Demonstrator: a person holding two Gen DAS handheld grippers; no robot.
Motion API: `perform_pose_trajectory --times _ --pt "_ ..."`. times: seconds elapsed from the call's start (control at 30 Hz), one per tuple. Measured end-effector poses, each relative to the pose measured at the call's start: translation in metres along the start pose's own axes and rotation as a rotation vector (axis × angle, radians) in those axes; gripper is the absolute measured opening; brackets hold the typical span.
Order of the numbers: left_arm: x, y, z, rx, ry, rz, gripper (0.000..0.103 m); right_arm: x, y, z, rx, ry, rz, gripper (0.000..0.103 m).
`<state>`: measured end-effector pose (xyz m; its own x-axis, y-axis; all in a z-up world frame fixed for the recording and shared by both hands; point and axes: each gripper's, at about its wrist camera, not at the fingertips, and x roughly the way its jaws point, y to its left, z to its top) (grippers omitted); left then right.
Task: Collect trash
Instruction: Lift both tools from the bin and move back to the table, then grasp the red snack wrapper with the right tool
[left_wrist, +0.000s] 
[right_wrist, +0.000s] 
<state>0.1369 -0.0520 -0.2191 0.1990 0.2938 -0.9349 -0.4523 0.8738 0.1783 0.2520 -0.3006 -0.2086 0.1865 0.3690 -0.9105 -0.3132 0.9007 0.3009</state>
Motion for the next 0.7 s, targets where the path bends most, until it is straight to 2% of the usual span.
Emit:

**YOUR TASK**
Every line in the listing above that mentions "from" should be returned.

**WRITTEN ANSWER**
Motion API: `perform_pose_trajectory --times _ --pt "_ ..."`. times: seconds elapsed from the call's start (control at 30 Hz), one per tuple. Measured end-effector poses, each relative to the pose measured at the call's start: translation in metres along the start pose's own axes and rotation as a rotation vector (axis × angle, radians) in those axes; gripper is the absolute measured opening; brackets hold the typical span.
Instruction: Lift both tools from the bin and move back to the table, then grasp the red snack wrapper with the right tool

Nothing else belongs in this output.